Il n’aurait pu trouver meilleure formule de dénégation – admettre ouvertement son vice aurait pu tenir à quelque désir pervers de faire croire à la pérennité de ses capacités sexuelles – pour me convaincre de sa pédophilie. Je lui répondis la vérité, à savoir que ma joue droite était encore insensible, mis à part une légère sensation de brûlure aussi agaçante qu’une démangeaison, tout en me demandant laquelle de ses charges coûtait le plus au malheureux enfant.

Le vieil homme défit mon pansement, et m’appliqua une nouvelle couche du même onguent brun et puant qu’il avait utilisé précédemment. « Je reviendrai demain, me dit-il. Je pense cependant que vous n’aurez plus besoin des services de Marnas. Vous récupérez remarquablement bien. Son Exaltation » (ajouta-t-il avec un mouvement de tête pour montrer que c’est avec ironie qu’il faisait allusion à la stature d’Aghia) « sera tout à fait ravie. »

Posant ma question en m’efforçant de ne pas avoir paru la préméditer, je lui dis espérer que tous ses malades se portaient aussi bien que moi.

« Vous faites allusion au délateur amené ici en même temps que vous ? Il est aussi bien que possible. » Il se détourna en me répondant, afin que je ne puisse voir son expression effrayée.

Dans l’espoir de gagner un peu d’influence sur lui, afin de pouvoir indirectement aider l’Autarque, je louai immodérément son habileté et sa science, finissant par dire que je ne comprenais pas comment un médecin de son talent s’était fourvoyé avec des individus aussi mauvais.

Il me regarda attentivement, et son visage prit une expression sérieuse. « Pour la connaissance. Nulle part ailleurs un homme de ma profession ne pourrait apprendre ce que j’apprends ici.

— Vous voulez parler de la nécrophagie ? Cela m’est aussi arrivé une fois, mais on ne vous en a peut-être pas informé.

— Non, non. Les hommes de savoir – en particulier dans le domaine qui est le mien – la pratiquent couramment et d’habitude avec d’excellents résultats, car nous choisissons soigneusement nos sujets et nous nous réservons les tissus à la plus grande rétention. Les connaissances que je recherche ne peuvent pas s’acquérir de cette façon, car personne, parmi les morts récents, ne les possédait. Et personne, peut-être, ne les a jamais possédées. »

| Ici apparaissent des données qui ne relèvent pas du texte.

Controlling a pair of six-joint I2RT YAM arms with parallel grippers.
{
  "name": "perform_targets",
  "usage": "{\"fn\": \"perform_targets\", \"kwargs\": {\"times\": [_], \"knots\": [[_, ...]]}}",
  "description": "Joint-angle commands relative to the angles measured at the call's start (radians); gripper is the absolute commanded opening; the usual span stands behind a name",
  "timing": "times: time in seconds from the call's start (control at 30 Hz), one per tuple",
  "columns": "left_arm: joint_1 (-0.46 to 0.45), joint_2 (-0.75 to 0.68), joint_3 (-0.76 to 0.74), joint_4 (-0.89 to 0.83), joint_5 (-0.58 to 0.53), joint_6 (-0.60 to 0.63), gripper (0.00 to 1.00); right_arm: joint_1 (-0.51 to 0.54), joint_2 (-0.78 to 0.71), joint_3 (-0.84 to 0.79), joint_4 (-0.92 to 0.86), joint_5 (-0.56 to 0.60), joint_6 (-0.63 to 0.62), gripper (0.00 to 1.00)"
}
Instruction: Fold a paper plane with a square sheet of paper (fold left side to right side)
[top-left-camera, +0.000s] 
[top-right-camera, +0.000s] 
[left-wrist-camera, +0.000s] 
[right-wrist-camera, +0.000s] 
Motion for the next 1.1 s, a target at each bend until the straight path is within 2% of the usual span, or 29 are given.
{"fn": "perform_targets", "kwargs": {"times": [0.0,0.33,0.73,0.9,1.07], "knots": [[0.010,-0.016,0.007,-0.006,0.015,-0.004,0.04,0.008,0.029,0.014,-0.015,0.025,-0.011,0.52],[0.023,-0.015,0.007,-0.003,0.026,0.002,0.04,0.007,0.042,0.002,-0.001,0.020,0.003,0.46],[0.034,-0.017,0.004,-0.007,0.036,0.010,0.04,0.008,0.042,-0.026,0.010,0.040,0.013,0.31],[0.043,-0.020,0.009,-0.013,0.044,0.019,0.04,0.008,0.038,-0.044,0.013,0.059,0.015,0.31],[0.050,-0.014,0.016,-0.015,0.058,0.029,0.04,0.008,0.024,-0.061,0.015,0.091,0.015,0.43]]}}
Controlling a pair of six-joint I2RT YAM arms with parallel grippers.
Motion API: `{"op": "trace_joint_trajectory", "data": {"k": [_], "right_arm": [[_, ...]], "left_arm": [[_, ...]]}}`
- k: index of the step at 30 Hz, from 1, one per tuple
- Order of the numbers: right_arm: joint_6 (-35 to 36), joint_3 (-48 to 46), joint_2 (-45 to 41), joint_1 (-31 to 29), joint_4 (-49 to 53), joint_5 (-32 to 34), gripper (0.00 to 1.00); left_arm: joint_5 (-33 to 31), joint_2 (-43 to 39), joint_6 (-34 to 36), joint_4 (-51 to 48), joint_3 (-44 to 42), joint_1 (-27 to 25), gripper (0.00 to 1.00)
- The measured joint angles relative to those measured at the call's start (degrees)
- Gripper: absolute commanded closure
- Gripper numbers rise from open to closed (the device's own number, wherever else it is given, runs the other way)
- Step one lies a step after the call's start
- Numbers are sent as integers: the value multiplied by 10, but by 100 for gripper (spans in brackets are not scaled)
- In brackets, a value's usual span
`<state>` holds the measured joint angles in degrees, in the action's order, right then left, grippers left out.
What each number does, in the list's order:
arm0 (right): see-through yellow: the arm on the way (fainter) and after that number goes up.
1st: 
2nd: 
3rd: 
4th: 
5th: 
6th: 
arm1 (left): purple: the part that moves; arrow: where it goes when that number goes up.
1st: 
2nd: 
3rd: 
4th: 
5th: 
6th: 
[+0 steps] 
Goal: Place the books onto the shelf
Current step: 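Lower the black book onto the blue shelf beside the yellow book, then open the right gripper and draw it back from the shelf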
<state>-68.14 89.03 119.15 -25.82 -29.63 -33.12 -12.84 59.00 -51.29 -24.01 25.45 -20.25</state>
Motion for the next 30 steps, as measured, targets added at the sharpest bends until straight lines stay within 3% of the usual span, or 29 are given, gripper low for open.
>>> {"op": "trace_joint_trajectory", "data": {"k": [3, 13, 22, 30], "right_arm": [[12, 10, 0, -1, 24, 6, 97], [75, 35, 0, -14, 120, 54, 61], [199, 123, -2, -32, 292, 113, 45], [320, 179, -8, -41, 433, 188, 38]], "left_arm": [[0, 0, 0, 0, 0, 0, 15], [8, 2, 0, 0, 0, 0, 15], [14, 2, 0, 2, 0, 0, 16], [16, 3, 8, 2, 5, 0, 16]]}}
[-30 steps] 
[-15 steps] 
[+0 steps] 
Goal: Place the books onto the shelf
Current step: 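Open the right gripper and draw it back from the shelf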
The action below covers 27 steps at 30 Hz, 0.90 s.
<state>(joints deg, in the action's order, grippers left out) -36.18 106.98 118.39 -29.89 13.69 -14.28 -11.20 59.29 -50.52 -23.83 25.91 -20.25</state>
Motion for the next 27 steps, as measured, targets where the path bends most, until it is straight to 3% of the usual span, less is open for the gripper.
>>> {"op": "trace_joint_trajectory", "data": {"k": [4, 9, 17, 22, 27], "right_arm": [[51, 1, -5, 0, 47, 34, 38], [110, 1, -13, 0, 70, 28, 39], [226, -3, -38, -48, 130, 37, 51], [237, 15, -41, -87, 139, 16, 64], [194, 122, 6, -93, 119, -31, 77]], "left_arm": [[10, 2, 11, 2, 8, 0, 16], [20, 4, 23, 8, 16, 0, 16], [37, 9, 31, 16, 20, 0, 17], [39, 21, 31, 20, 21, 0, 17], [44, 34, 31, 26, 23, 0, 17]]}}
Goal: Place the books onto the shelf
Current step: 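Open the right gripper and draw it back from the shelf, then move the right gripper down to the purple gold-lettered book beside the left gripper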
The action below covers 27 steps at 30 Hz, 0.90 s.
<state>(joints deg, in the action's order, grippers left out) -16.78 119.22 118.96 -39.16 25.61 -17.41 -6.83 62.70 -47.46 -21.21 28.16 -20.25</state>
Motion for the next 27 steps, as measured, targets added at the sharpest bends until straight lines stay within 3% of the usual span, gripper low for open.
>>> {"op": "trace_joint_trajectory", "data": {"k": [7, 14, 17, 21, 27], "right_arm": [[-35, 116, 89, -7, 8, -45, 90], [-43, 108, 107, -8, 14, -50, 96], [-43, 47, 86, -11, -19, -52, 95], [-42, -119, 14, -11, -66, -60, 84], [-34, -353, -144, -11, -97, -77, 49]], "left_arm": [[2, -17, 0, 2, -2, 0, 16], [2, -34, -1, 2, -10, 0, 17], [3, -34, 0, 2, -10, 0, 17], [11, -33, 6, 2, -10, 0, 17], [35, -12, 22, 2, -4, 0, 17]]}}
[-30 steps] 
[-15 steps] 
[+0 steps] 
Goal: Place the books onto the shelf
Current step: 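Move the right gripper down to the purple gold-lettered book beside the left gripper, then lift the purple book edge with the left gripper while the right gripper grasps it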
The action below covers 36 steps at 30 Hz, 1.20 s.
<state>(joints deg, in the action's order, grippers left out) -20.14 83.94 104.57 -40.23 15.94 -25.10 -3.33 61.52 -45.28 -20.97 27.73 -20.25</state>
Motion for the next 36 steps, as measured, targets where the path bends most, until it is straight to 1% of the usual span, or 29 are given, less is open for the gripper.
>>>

Il s’était appuyé contre le mur tout en parlant, et semblait s’adresser à quelque présence invisible tout autant qu’à moi. « Les sciences stériles du passé n’ont conduit à rien de bon, si ce n’est à épuiser les ressources de la planète et à détruire les races qu’elle portait. Elles n’ont été fondées que dans le simple but d’exploiter les énergies brutes et les substances matérielles de l’univers, sans se préoccuper de leurs attractions, de leurs antipathies et de leurs destinées finales. Regardez ! » Il plaça sa main dans le rayon de soleil qui tombait de la haute fenêtre circulaire. « Voici de la lumière. Vous allez me dire qu’il ne s’agit pas d’une entité vivante, en quoi vous êtes à côté de la question, car elle n’est pas moins, mais davantage. Sans occuper d’espace, elle remplit l’univers. Elle nourrit tout, et cependant se nourrit elle-même de destruction. Nous prétendons la contrôler, mais qu’est-ce qui nous prouve qu’elle ne nous cultive pas comme une vulgaire source de nourriture ? Pourquoi les forêts ne pousseraient-elles pas pour pouvoir prendre feu, et pourquoi les hommes et les femmes ne seraient-ils pas nés pour allumer les incendies ? N’est-il pas possible que la prétention que nous avons de maîtriser la lumière soit aussi absurde que la prétention qu’aurait le blé de nous maîtriser, sous prétexte que nous préparons le sol pour lui et facilitons son union avec la chair de Teur ?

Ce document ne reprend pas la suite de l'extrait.